The researchers wanted to show that the anti-psychotic medications the patients were taking before they died didn’t cause the accumulation of abnormal proteins. To clarify whether the disease or the treatment caused the buildup, the team examined the proteins in the brains of rats treated with the antipsychotic drugs haloperidol or risperidone for 4.5 months compared to control rats treated with plain water. They found that treatment with the anti-psychotic medications didn’t cause an accumulation of undissolvable proteins or extra ubiquitin tags, suggesting that the disease and not the medication caused abnormal proteins to build up in some of the brains with schizophrenia.

Next, the researchers used mass spectroscopy to determine the identity of these undissolvable proteins. They found that many of these abnormal proteins were involved in nervous system development, specifically in generating new neurons and the connections that neurons use to communicate with one another.

Nucifora says this main finding of the abnormal proteins involved in these processes is consistent with theories of schizophrenia that trace its origins to brain development and to problems with neural communication.

“Researchers have been so focused on the genetics of schizophrenia that they’ve not paid as much attention to what is going on at the protein level and especially the possibility of protein aggregation,” says Nucifora. “This may be a whole new way to look at the disorder and develop more effective therapies.”
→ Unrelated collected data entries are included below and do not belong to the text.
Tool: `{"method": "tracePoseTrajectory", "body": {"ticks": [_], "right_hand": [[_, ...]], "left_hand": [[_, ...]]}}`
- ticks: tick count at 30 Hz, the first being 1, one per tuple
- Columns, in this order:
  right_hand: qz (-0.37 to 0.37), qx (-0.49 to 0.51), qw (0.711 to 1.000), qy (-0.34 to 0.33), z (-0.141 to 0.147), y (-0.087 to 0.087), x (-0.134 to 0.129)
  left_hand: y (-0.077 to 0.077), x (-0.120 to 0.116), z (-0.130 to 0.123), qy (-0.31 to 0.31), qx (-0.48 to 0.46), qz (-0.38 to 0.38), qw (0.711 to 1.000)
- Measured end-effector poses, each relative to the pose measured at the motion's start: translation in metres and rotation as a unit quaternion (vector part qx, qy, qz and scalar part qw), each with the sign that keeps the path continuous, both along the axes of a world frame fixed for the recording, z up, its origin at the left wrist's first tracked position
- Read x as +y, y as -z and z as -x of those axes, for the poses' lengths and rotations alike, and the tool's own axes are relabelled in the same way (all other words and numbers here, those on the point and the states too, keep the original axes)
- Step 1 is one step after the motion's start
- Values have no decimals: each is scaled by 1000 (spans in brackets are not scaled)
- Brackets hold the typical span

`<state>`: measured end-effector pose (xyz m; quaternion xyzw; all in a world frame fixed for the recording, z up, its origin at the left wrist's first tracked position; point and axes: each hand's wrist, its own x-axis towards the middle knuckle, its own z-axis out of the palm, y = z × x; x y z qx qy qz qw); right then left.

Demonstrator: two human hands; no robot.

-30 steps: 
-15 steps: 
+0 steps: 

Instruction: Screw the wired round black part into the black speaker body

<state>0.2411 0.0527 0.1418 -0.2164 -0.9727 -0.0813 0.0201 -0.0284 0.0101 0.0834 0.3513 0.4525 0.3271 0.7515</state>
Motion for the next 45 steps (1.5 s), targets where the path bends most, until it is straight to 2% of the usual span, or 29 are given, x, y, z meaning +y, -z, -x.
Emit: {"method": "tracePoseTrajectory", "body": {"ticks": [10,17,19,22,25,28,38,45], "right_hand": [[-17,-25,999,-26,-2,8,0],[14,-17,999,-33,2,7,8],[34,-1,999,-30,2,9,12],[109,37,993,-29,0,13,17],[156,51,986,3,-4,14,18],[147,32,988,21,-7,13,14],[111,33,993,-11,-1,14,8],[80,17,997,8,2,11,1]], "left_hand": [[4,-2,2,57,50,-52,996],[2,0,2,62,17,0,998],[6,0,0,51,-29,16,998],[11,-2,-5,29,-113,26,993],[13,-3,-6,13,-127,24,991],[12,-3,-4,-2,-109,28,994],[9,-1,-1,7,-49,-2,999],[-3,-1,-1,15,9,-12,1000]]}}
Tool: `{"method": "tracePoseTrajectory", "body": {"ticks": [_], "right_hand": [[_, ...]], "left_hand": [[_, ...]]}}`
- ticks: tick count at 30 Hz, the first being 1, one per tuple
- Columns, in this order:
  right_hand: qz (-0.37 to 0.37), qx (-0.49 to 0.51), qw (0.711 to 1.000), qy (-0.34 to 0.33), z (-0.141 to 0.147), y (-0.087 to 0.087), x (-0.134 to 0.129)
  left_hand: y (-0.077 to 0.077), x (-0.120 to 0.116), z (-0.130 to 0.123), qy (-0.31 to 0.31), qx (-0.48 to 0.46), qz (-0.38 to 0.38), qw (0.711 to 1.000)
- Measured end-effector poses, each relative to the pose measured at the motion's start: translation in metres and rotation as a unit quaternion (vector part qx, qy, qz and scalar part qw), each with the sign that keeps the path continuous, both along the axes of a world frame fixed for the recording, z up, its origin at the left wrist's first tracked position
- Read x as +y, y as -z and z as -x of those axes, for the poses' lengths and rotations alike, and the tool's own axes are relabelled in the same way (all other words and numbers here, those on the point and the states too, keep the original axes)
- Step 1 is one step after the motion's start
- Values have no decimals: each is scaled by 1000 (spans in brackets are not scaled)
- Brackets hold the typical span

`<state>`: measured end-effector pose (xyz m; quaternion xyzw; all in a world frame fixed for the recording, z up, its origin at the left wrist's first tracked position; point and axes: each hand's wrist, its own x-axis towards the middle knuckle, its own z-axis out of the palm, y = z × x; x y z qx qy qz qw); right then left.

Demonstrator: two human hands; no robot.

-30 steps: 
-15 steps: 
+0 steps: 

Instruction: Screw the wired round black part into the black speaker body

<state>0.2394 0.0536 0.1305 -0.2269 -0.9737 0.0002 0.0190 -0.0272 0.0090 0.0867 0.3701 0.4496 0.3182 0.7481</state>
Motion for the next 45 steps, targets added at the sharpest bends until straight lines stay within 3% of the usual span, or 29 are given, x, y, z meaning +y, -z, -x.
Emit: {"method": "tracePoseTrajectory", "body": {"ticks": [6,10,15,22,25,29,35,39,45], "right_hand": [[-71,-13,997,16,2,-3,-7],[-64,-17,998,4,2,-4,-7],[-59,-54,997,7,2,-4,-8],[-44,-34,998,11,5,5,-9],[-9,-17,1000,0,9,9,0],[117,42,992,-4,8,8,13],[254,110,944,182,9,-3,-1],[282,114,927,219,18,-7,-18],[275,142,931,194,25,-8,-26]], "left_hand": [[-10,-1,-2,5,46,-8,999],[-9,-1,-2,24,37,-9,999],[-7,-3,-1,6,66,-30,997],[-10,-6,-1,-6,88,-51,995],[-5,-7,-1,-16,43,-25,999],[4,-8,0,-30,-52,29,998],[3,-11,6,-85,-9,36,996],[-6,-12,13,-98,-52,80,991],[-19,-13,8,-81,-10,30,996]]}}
Nucifora says Johns Hopkins researchers have pioneered a way to use samples of neurons taken from the nose in living patients as stand-ins for brain biopsies in their studies of schizophrenia and other brain disorders. They hope to now use this technique to study changes in these abnormal proteins over time in people with schizophrenia. They also want to see whether the substantial variety in the disorder’s symptoms is linked to particular levels of excess abnormal proteins, and how this leads to the disease. The researchers are investigating if other psychiatric illnesses have similar irregularities too.

Besides Frederick Nucifora, authors of the study are first author Leslie Nucifora, Brian Lee, Matthew Peters, Alexis Norris, Kun Yang, Russell Margolis, Jonathan Pevsner, Christopher Ross and Akira Sawa of Johns Hopkins; Matthew MacDonald and Robert Sweet of the University of Pittsburgh; Benjamin Orsburn of the Frederick National Laboratory for Cancer Research; and Kelly Gleason and Carol Tamminga of the University of Texas Southwestern Medical Center.

This research was supported by the Brain and Behavior Research Foundation.

Margolis receives support from Teva Pharmaceutical Industries and Tamminga received support from Sunovion and travel funds from Autiphony Therapeutics, and has served as a consultant for Astellas, Eli Lilly and Co., Kaye Scholer for Pfizer and Lundbeck.